[BH] This story is seriously incredible. Kathryn Otoshi addresses the issue of bullying in the most unique and engaging way I have ever seen. I love the way she uses colors and numbers to portray the characters in the story. She creates opportunities for you to talk with your little without having to ask too much: Have you ever felt like blue? Have you met anyone like red? Wouldn’t it be nice to be like 1? I mean, she somehow fits colors, counting, and a moral lesson into this compact story without making you feel overwhelmed! I am in awe of the impact this book can make on anyone who reads it. It is a fabulous story for your little and also a small reminder for yourself to always be that positive light. Thank you, Kathryn Otoshi, for writing this book.
[G] Honestly, this book is just fantastic. The colors are vibrant, the way Otoshi characterizes the colors and the numbers makes you really feel what she describes, and the morals she teaches are lifelong lessons. This is a great book to help you start talking about feelings with your little, she covers a lot! And she doesn’t just put random feelings in the book, these are things your little will experience at some point, if they haven’t already. Case in point: bullying. I personally think talking about bullying can be challenging, because emotions can run high. However, this book does a great job of introducing the concept in a way that little can understand. It’s a great way to start this discussion. The way that Otoshi also deals with the bully is refreshing.

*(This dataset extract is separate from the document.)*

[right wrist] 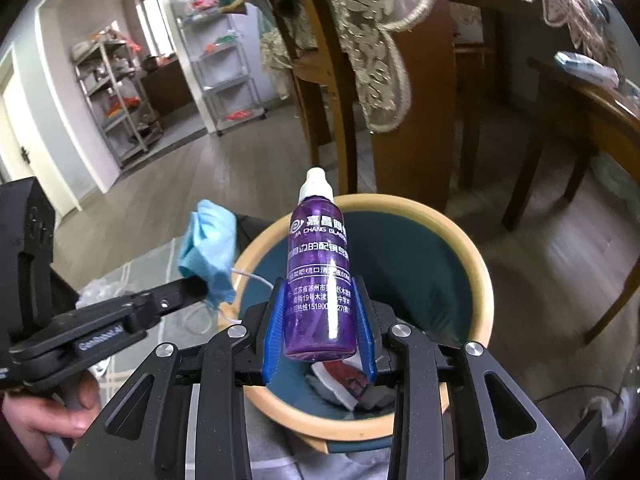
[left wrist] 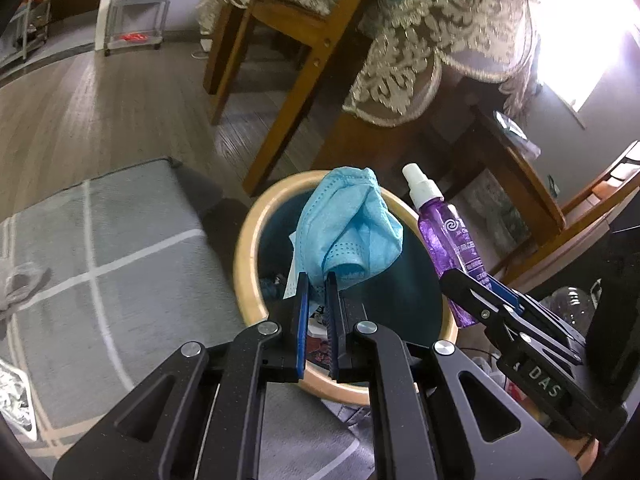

It’s nice to see a character actually stand up to a bully in a respectful, yet powerful way, and the feelings produced because of that.
Go through the book and ask your little about what they see on the page! What colors do they see? What numbers do they see? What size are they?
This book starts out with colors and then attaches feelings to those colors, so we will use that as our starting point for this activity.
Get out some colors for your little and prompt them to draw what a feeling looks like. For example, ask them to draw something that makes them feel sad and blue like in the book when Red picks on Blue.